Cada um de nós possui um sistema cognitivo de algum tipo de inventário de todas as palavras que conhecemos, junto com todas as informações – semânticas, gramaticais, fonéticas e gráficas – necessárias para uso correto. Estima-se uma média em torno de 150.000 a 250.000 o número de palavras conhecidas por um falante adulto (veja dados como esses, por exemplo, em Aitchison (1987:5-7)). Isso representa uma quantidade imensa de informação.

O inventário é associado via formas escritas ou faladas, a cada vez que ouvimos ou lemos algo na língua que conhecemos, e via algum tipo de representação semântica, a cada vez que produzimos em língua (relembre que, por causa da sinonímia e da polissemia ampla, o mapeamento entre formas e significados não é um-a-um, mas muitos-a-muitos).
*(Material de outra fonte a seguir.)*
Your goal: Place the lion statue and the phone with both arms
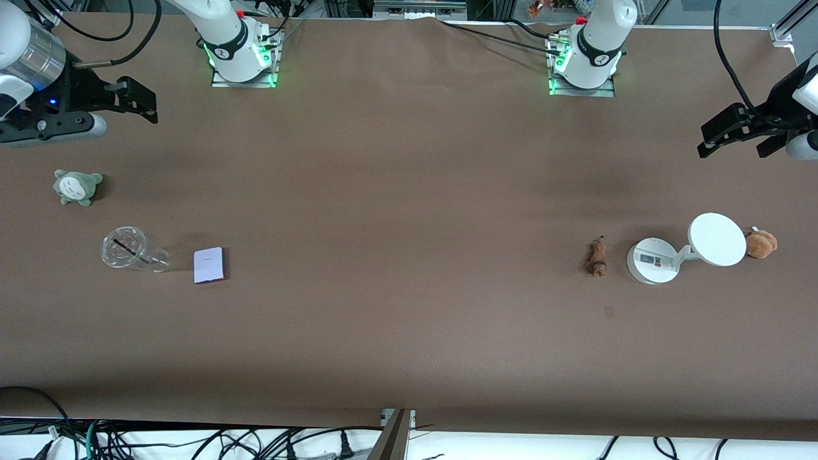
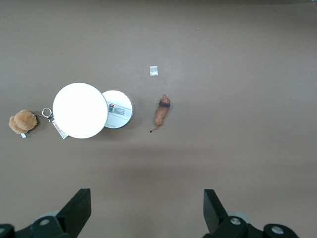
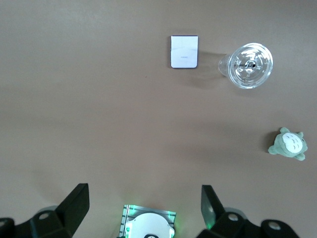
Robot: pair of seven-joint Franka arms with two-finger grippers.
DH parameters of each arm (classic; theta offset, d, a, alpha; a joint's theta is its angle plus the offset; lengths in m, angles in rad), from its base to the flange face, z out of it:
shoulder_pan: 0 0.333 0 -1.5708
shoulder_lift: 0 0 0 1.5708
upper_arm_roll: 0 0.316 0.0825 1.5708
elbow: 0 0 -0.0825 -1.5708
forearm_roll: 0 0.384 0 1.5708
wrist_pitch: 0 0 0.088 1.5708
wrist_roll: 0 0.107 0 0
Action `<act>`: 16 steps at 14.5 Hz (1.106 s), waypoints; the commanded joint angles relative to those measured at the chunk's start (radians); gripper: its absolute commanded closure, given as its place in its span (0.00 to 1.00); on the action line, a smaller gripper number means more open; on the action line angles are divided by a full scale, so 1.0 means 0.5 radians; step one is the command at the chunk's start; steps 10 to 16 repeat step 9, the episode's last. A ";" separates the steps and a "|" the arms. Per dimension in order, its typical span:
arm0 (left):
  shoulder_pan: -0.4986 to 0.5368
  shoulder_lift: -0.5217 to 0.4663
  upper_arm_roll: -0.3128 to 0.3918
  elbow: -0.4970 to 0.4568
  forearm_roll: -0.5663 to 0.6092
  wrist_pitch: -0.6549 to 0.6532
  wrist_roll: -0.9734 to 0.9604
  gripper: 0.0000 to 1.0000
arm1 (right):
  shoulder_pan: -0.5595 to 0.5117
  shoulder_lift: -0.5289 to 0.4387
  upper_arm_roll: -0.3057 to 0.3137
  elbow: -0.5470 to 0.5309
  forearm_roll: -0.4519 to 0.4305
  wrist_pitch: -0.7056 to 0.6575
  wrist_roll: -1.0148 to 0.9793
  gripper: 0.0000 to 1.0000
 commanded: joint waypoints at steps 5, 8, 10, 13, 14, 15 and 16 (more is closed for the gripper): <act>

Embora muito seja conhecido, os detalhes de representação e processo de uso são ainda imperfeitamente entendidos; sem sombra de dúvida, a velocidade extraordinária com a qual as palavras são recuperadas e identificadas – em torno de um quarto de segundo assim que a palavra é pronunciada pelos falantes nativos – pontifica uma alta eficiência, e um sistema de armazenamento organizado.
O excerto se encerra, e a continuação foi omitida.